### What you will do
Find the word "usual" in the listing, and copy out each line where it turns up.

### Recorded data
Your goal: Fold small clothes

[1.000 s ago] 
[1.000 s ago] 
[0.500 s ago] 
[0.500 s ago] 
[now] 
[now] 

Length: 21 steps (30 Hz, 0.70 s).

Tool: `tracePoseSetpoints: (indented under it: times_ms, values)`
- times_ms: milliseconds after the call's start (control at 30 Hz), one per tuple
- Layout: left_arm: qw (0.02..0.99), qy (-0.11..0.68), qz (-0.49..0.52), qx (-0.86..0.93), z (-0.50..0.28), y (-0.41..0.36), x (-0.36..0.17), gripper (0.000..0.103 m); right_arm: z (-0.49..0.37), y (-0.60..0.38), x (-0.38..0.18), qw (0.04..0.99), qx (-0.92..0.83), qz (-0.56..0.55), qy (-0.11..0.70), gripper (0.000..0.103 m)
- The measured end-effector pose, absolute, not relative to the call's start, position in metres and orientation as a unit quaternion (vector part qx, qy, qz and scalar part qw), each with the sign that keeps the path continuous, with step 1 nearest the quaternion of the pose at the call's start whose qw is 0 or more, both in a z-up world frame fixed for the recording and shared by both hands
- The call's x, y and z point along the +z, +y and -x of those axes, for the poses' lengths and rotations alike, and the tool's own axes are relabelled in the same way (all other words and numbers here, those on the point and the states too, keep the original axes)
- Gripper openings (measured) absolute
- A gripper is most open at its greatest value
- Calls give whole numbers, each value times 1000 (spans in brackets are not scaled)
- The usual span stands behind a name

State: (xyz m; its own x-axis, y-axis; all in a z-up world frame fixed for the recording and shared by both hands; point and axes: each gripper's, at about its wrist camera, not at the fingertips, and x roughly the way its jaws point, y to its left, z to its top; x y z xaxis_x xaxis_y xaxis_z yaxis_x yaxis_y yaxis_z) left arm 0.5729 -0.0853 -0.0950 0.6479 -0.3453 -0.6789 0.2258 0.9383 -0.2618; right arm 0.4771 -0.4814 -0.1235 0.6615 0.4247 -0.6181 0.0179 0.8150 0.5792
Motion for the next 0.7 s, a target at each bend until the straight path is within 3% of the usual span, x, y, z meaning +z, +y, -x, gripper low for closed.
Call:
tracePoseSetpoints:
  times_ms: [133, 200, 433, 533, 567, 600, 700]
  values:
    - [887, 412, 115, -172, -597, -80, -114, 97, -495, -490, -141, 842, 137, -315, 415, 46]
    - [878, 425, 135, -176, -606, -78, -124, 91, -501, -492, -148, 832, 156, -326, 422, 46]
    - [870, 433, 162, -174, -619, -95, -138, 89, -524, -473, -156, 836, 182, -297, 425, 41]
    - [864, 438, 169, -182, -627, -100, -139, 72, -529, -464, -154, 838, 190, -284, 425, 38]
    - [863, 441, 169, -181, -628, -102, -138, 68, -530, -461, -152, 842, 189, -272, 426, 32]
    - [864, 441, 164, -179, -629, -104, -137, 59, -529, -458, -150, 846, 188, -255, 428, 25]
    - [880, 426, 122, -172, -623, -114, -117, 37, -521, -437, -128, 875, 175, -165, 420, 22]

### Response to the task
- The usual span stands behind a name
Motion for the next 0.7 s, a target at each bend until the straight path is within 3% of the usual span, x, y, z meaning +z, +y, -x, gripper low for closed.

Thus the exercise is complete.